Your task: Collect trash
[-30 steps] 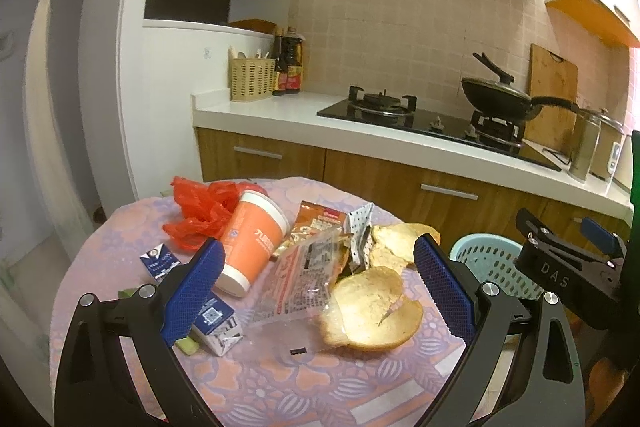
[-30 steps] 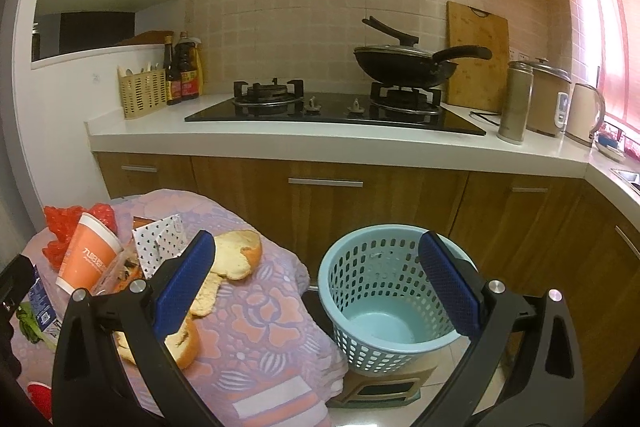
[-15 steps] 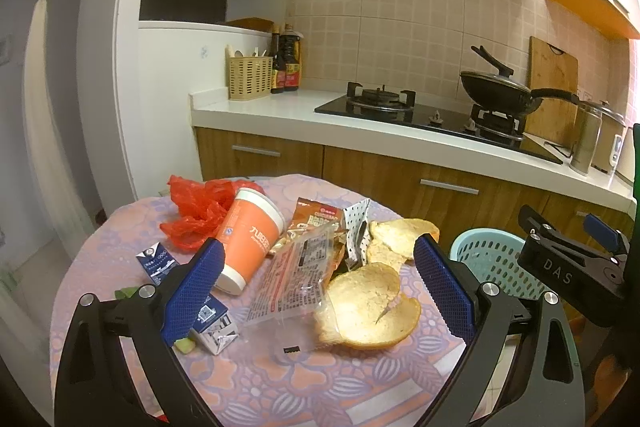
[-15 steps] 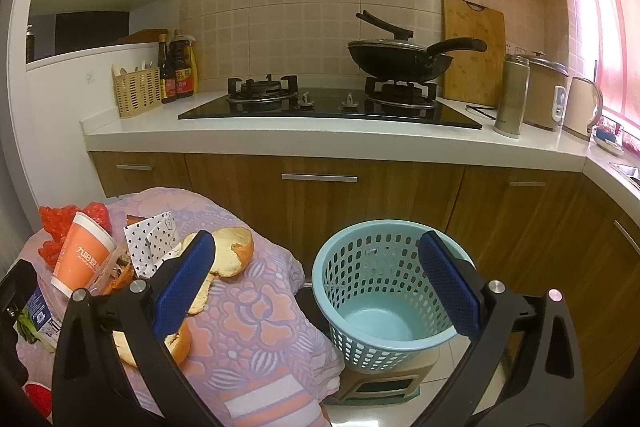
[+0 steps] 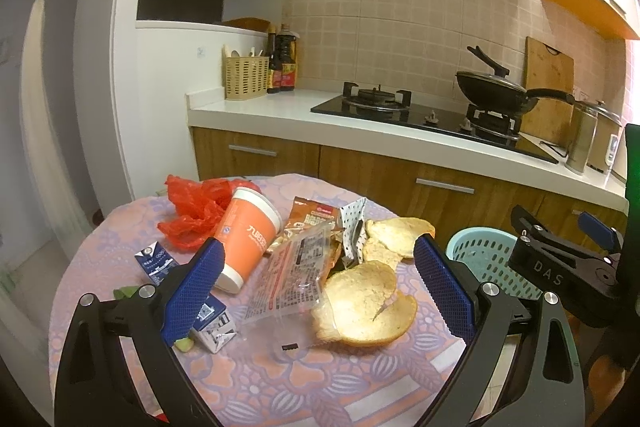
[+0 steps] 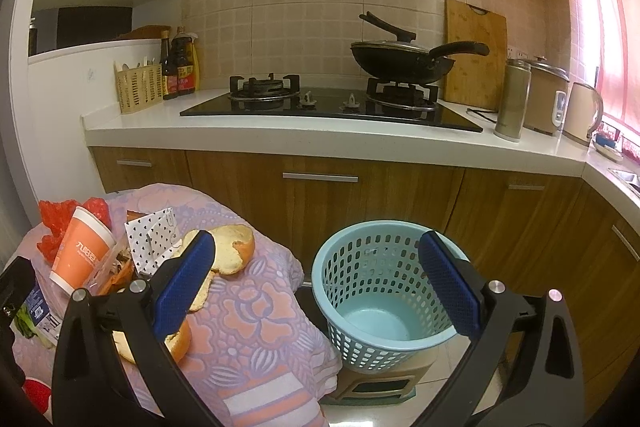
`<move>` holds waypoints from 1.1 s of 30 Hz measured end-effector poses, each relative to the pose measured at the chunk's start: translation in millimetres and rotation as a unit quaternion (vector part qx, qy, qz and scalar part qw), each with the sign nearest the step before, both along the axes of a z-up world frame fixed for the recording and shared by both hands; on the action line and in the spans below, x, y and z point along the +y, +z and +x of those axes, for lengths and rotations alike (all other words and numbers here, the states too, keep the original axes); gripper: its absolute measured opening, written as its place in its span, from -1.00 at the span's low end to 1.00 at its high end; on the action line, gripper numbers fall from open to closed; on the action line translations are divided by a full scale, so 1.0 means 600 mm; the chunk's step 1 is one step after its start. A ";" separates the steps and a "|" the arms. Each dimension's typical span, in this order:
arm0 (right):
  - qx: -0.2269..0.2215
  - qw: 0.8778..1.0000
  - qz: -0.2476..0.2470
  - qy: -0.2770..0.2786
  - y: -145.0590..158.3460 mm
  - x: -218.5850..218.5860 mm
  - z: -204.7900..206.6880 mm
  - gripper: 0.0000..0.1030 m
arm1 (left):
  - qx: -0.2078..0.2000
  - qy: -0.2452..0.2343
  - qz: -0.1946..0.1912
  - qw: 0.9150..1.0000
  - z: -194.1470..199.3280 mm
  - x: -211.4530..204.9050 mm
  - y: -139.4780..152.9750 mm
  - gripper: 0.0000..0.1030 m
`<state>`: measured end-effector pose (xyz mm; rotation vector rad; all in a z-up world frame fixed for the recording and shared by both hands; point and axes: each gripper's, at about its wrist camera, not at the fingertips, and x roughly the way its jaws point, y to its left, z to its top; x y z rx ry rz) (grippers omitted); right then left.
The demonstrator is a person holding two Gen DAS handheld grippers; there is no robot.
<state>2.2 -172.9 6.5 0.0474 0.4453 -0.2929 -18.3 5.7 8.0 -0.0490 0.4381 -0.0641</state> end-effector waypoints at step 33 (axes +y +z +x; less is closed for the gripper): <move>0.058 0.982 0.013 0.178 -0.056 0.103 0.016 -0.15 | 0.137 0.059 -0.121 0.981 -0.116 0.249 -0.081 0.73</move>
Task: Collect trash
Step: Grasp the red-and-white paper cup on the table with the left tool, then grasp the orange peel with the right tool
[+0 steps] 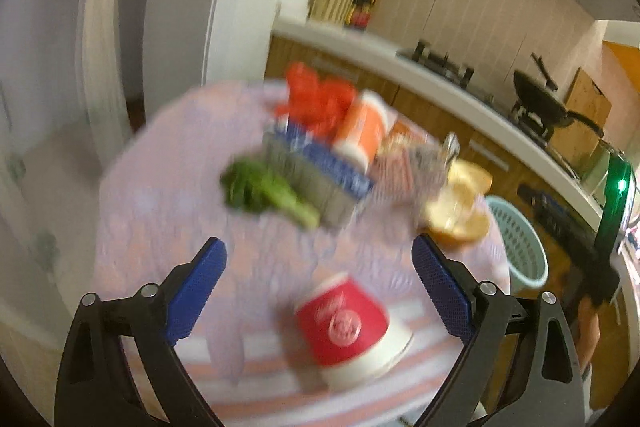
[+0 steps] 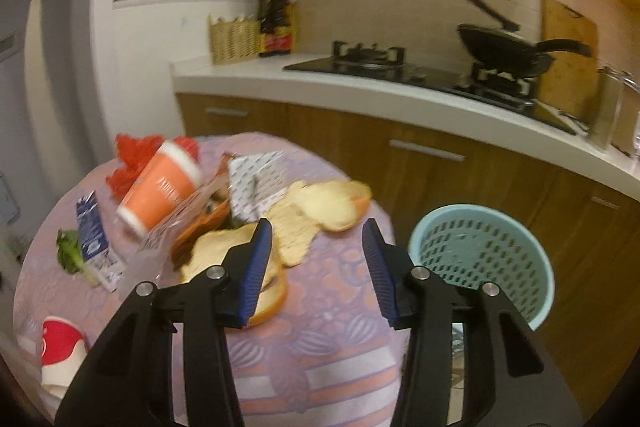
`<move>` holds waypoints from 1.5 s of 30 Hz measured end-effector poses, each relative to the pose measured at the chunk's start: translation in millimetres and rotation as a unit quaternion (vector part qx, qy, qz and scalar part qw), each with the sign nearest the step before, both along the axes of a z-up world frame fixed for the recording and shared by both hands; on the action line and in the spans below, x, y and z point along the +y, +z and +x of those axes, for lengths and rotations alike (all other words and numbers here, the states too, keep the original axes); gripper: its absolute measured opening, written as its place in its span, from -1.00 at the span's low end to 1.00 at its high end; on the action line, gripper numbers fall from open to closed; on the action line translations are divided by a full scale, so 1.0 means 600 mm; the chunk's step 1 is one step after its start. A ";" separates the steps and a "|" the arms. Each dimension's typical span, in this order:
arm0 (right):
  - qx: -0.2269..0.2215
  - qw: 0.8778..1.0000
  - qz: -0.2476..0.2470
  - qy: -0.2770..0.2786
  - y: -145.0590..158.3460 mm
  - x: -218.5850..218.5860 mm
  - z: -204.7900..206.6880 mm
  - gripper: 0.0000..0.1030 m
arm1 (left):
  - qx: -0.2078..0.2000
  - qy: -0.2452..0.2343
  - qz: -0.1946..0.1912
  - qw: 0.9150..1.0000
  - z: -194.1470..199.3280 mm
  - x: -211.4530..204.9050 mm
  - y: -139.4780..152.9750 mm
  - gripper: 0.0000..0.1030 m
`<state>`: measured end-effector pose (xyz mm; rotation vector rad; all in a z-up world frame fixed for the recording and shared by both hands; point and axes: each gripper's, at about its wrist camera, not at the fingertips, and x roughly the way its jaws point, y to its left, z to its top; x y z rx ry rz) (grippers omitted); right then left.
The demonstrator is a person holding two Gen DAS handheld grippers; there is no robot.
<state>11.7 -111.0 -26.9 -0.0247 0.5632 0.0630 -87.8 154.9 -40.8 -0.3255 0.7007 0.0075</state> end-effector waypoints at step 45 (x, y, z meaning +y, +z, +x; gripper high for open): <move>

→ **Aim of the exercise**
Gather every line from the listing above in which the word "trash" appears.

→ **Solution to the exercise**
Your task: Collect trash
Task: Collect trash

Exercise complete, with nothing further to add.